• [What you will do]: Write the listing below again, word for word.

· · · · ·

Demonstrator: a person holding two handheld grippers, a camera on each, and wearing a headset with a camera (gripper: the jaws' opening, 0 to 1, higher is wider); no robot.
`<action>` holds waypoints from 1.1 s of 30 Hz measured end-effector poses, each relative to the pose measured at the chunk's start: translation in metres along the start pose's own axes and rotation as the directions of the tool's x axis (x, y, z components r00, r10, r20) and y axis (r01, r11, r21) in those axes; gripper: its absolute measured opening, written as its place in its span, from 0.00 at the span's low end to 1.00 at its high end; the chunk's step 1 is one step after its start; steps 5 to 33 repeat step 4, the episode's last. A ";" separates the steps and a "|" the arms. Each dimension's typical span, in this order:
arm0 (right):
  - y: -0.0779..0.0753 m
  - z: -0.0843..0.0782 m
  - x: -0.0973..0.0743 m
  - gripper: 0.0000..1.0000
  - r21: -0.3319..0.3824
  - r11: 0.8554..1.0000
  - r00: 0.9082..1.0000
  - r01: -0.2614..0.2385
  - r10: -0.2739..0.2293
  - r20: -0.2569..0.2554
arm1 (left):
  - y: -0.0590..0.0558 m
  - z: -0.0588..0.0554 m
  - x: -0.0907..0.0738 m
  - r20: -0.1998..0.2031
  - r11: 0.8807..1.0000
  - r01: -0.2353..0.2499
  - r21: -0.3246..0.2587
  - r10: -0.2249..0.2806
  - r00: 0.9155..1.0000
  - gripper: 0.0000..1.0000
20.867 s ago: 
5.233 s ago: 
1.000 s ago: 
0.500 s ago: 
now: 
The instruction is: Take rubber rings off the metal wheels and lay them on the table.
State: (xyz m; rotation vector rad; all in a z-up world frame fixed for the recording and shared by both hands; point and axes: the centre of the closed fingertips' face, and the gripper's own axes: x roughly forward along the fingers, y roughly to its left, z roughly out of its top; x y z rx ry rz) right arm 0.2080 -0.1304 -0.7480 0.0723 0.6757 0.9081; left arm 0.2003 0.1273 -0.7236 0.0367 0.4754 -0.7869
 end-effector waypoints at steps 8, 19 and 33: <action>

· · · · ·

• [Expected output]:
Demonstrator: a person holding two handheld grippers, a camera on each, and wearing a headset with a camera (gripper: the jaws' opening, 0 to 1, higher is wider); no robot.
`<action>` holds waypoints from 1.1 s of 30 Hz measured end-effector poses, each relative to the pose measured at the chunk's start: translation in metres along the start pose's own axes and rotation as the directions of the tool's x axis (x, y, z components r00, r10, r20) and y axis (r01, r11, r21) in those axes; gripper: its absolute measured opening, written as its place in its span, from 0.00 at the span's low end to 1.00 at its high end; the chunk's step 1 is one step after its start; steps 5 to 33 repeat step 4, the episode's last. A ";" separates the steps and a "|" the arms. Each dimension's typical span, in this order:
arm0 (right):
  - y: -0.0779..0.0753 m
  - z: -0.0843..0.0782 m
  - x: -0.0973..0.0743 m
  - gripper: 0.0000..1.0000
  - r21: -0.3319..0.3824
  - r11: 0.8554..1.0000
  - r00: 0.9082..1.0000
  - r01: -0.2614..0.2385
  - r10: -0.2739..0.2293
  - r20: -0.2569..0.2554
arm1 (left):
  - y: -0.0590..0.0558 m
  - z: -0.0588..0.0554 m
  - x: -0.0907..0.0738 m
  - r20: -0.1998..0.2031
  - r11: 0.8807..1.0000
  - r01: -0.2353..0.2499
  - r21: -0.3246..0.2587
  - r10: -0.2249..0.2806
  - r00: 0.9155..1.0000
  - gripper: 0.0000..1.0000
20.867 s ago: 
5.233 s ago: 
1.000 s ago: 
0.500 s ago: 
now: 
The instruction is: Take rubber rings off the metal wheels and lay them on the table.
State: (xyz m; rotation vector rad; all in a z-up world frame fixed for the recording and shared by both hands; point and axes: the centre of the closed fingertips' face, and the gripper's own axes: x roughly forward along the fingers, y roughly to its left, z roughly out of its top; x y z rx ry rz) right arm 0.2080 -0.1304 -0.7480 0.0723 0.6757 0.9081; left arm 0.2003 0.1273 -0.7236 0.0367 0.4754 -0.7869
 end-effector waypoints at steps 8, 19 and 33: <action>

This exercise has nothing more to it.